> YOUR OBJECTIVE
Please copy every line from the records below that contains the string "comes".

..........

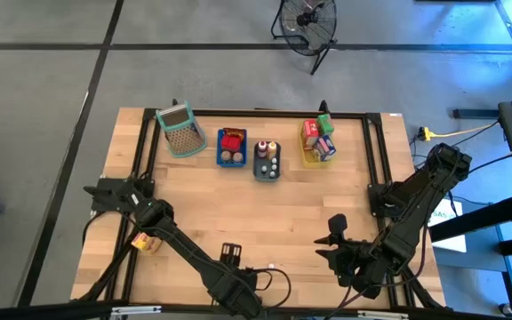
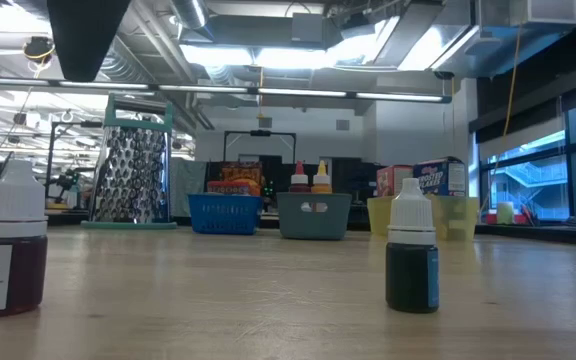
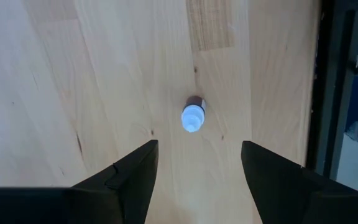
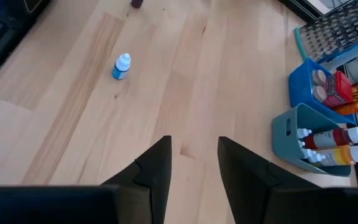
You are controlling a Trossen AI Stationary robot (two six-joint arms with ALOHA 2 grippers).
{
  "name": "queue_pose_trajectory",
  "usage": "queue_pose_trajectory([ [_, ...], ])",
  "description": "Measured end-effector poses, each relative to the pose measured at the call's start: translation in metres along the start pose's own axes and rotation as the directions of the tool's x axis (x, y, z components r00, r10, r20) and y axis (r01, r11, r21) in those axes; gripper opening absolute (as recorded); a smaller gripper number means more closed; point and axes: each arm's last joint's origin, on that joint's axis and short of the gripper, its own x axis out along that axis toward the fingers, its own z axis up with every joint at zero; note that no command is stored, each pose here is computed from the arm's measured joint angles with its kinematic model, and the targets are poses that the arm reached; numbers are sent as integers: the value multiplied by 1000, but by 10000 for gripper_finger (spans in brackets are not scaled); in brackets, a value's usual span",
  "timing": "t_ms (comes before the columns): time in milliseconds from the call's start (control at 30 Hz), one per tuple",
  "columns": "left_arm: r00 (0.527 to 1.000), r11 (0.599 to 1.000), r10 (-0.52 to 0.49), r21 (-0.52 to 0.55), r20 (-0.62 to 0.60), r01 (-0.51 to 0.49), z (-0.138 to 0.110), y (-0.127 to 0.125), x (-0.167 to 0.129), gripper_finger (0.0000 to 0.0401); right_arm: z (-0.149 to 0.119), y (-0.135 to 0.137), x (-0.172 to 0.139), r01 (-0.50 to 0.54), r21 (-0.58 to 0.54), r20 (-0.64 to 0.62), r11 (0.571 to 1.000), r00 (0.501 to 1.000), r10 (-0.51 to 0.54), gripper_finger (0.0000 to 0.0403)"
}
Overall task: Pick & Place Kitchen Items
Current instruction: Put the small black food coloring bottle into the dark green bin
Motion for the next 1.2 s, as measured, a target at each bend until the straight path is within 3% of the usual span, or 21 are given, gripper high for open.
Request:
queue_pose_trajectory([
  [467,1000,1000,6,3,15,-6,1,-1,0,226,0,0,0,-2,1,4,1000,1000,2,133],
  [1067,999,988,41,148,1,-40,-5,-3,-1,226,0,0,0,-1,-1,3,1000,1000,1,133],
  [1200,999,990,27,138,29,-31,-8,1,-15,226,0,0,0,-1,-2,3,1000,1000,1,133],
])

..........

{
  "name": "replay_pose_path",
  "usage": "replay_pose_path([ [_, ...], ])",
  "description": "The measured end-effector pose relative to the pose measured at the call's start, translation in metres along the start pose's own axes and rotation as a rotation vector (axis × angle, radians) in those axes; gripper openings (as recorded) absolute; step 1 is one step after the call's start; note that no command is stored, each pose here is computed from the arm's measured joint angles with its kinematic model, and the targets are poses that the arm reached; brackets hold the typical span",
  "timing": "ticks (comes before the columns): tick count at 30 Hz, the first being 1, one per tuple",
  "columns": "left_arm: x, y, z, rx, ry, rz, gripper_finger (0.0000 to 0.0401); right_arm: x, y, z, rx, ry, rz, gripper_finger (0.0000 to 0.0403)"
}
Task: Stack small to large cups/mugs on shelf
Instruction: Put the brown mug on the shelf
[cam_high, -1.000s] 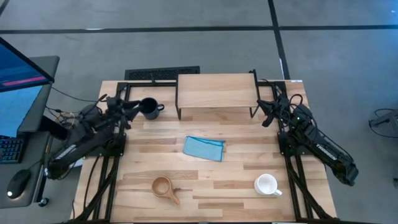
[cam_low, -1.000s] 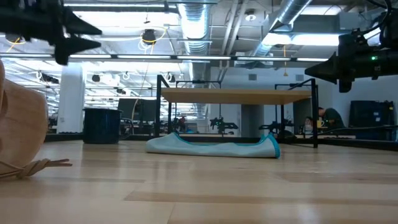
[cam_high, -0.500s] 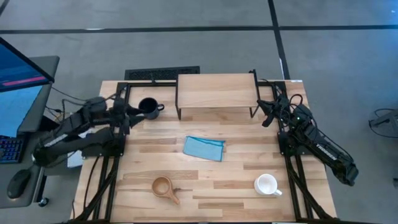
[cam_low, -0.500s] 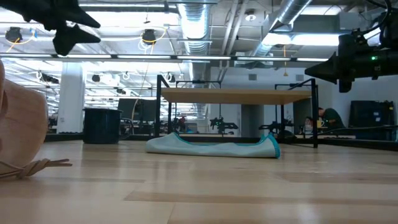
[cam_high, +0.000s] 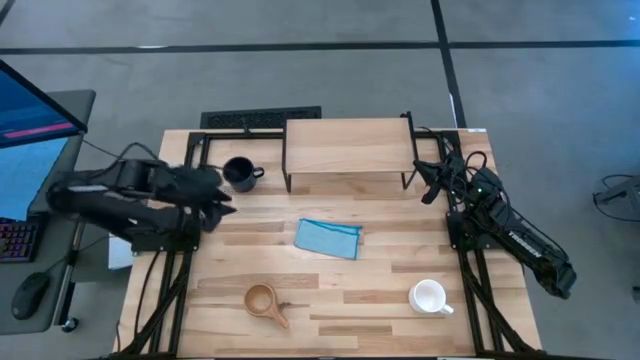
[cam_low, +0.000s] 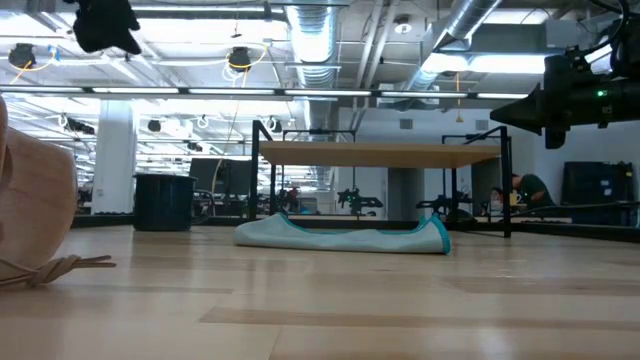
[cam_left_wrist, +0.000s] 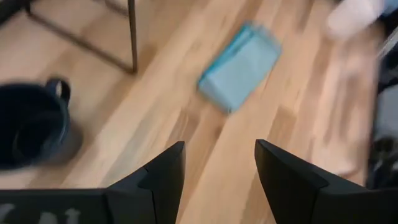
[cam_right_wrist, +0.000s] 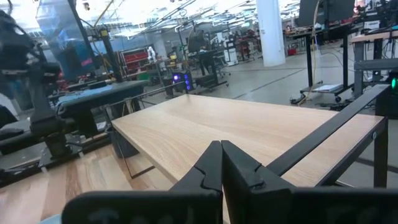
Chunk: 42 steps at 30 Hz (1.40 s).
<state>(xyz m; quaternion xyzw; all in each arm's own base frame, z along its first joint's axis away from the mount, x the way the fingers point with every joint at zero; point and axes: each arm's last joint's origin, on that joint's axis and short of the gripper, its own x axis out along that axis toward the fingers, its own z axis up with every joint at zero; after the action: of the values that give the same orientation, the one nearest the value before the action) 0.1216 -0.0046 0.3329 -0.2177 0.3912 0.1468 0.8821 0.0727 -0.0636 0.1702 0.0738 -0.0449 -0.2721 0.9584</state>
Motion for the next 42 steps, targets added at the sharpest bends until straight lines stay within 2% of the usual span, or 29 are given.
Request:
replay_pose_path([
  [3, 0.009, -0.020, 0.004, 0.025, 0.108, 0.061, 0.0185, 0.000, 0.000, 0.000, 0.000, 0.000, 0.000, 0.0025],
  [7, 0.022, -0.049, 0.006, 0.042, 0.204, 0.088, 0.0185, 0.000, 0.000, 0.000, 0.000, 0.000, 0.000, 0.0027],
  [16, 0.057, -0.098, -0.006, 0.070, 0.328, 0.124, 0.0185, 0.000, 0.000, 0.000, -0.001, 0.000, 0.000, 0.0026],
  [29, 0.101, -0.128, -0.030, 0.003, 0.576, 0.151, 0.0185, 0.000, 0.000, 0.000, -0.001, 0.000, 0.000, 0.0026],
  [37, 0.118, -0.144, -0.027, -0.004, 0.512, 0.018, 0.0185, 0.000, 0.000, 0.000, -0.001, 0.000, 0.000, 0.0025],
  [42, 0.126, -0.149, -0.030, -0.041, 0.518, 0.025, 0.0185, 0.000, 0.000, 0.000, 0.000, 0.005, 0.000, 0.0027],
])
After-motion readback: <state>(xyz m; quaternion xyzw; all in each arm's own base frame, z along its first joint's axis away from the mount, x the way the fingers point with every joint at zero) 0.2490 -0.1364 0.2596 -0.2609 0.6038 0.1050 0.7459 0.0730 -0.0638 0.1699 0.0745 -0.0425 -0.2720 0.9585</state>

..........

> EXERCISE RESPONSE
  "timing": "t_ms (comes before the columns): time in milliseconds from the call's start (control at 30 Hz), one per tuple",
  "timing": "ticks (comes before the columns): tick count at 30 Hz, the first being 1, one per tuple",

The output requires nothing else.